サービスの対価。

知っている限り5本の指に入る優秀な女性の先輩がもう10年近く前にふと「ありたー、私飲食店でもやりたいわー」という話を22時頃していました。

「なんでです??」という話を聞いていくと「値引き交渉とか本当に嫌なんだよね」と言う話でした。曰く飲食店だったら厳しいけれど「1000円のステーキセット、800円にまけて」はありえないでしょ?とのこと。確かに値切ったこと無いなぁと思いながら聞いていると「サービスだから、メディアだから、値引いてよ。みたいな話は価値を感じていない、という事の裏返し、それが悔しいし、そもそもどんな結果を返しても値引くことが普通、と思っている人相手は一定数居る。そこの相手をすること自体に疑問を感じる」という話でした。

非常に仕事の早い人でしたからその「理不尽な値引き」「サービスの対価」と言うところに常に憤っていた(そんなに私は安くない、と言うことも含め)様な気がします。そしてそれだけの価値提供を傍目に見ていてやっていたように感じていました。

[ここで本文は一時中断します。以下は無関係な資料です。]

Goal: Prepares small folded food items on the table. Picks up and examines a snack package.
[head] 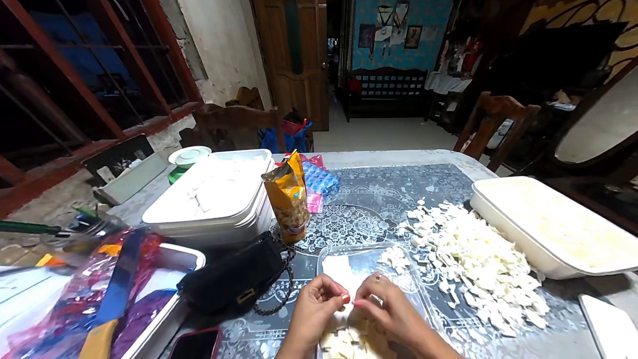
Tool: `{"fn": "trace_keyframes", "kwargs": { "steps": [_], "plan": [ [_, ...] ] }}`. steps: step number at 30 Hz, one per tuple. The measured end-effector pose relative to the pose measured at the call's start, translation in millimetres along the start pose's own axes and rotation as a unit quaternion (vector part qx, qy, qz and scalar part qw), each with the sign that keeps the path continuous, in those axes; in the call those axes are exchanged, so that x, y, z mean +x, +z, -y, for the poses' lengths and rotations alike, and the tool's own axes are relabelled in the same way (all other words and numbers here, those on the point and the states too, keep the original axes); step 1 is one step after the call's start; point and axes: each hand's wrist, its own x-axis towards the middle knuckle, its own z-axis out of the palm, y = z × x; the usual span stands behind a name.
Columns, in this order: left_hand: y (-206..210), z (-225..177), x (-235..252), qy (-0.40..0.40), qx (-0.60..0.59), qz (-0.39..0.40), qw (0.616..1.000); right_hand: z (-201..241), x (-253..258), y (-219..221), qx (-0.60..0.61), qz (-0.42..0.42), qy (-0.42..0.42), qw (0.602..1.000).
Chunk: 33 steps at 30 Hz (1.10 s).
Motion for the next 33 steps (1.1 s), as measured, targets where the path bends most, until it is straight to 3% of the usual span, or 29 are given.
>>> {"fn": "trace_keyframes", "kwargs": {
  "steps": [3, 5, 8, 12, 15, 18, 20, 22, 29, 31, 33],
  "plan": [
    [-4, 1, 2, 0.023, 0.170, -0.003, 0.985, 0, -3, 18, -0.186, -0.061, -0.176, 0.965],
    [-6, 1, -2, 0.072, 0.352, 0.058, 0.932, -1, -3, 17, -0.307, -0.137, -0.220, 0.916],
    [-4, -2, -9, 0.089, 0.498, 0.171, 0.846, -11, 3, -11, -0.418, -0.228, -0.152, 0.866],
    [5, 8, -12, 0.084, 0.560, 0.200, 0.800, -33, 10, -61, -0.481, -0.274, 0.004, 0.833],
    [8, 10, -13, 0.086, 0.575, 0.203, 0.788, -34, 8, -72, -0.413, -0.212, 0.107, 0.879],
    [8, 13, -15, 0.114, 0.573, 0.178, 0.791, -13, 11, -55, -0.244, -0.024, 0.193, 0.950],
    [7, 20, -15, 0.158, 0.569, 0.150, 0.793, -7, 12, -35, -0.163, 0.081, 0.203, 0.962],
    [7, 25, -14, 0.187, 0.563, 0.135, 0.793, -3, 11, -18, -0.154, 0.130, 0.201, 0.959],
    [9, 31, -15, 0.213, 0.561, 0.114, 0.792, 0, 10, -11, -0.114, 0.145, 0.224, 0.957],
    [9, 32, -16, 0.220, 0.558, 0.109, 0.793, 2, 9, -18, -0.107, 0.117, 0.203, 0.966],
    [7, 29, -17, 0.193, 0.532, 0.112, 0.817, 0, 6, -25, -0.126, 0.022, 0.134, 0.983]
  ]
}}
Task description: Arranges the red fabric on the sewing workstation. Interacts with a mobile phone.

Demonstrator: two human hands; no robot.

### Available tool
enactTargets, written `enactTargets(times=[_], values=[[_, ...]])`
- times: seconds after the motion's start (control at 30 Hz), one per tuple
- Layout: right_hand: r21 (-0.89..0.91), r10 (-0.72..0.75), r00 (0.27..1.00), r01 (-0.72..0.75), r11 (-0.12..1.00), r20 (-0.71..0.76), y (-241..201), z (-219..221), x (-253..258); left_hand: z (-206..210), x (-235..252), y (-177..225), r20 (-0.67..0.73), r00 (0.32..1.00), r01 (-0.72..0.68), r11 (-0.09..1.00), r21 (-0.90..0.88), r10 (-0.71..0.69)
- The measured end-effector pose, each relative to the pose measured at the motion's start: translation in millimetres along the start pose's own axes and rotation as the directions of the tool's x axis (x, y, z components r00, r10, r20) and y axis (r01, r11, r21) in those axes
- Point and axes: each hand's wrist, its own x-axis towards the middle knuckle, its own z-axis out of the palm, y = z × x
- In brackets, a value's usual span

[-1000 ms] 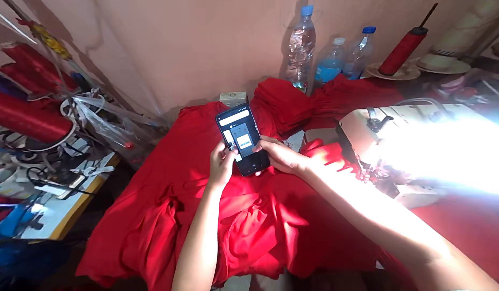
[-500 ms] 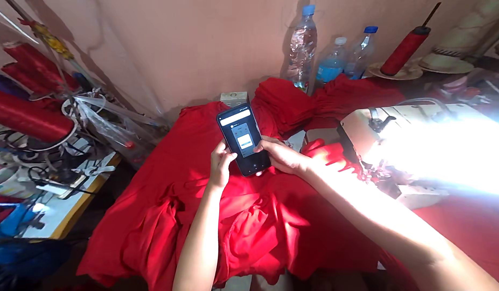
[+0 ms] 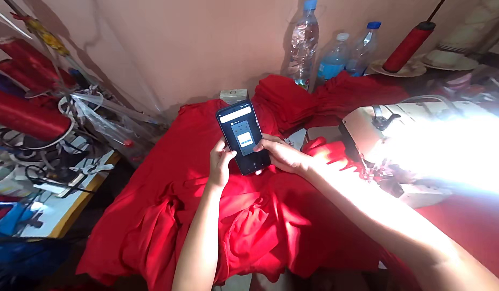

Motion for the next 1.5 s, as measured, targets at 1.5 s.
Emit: enactTargets(times=[1.5], values=[[0.044, -0.027, 0.999, 0.028, 0.999, -0.019, 1.0, 1.0, -0.2, -0.5, -0.3, 1.7, 0.031, 0.999, -0.037, 0.999, -0.010, 0.037]])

時は流れその方は某人事界隈で超有名メーカーに転職をし、いまはグローバル関連子会社の人事を独りで見に行き某国が楽しくて仕方ない、と言うメールをくれたりします。極稀にお会いすると基本的にはその時のまま、価値を提供すること、それを短期間で提供することにこだわった姿勢は相変わらずでした。たまたま見つけた神奈川の最低時給の表他の県もいくつか見る限りほぼ同じ傾向ですが、この5年で人件費は10%弱上がっています。

Labor cost
10年前、平成18年の最低賃金(神奈川)は717円(東京:719円、現在932円)、当時から比べると10年で人件費は30%弱上がっている、というのが現状。ただ、法人系は一部元々すごく安かったクラウドサービス以外、ほとんど値上がりしていないように思います。(今でもリクナビ3点セットX00万円なのかなぁ。。。)当然ながら見かけ上のサービスの対価は上がっていく前提で、それでも付加価値が取れるように自分も組織も様々なことを見直すべきですし、安易にサービスの対価を値切る事は長期で見ると自分が関わるステークホルダー全体の便益、必ずしも上がらないんじゃないかな。と思った次第。サービスの対価、しっかり考えて、提供も、購入もせねば。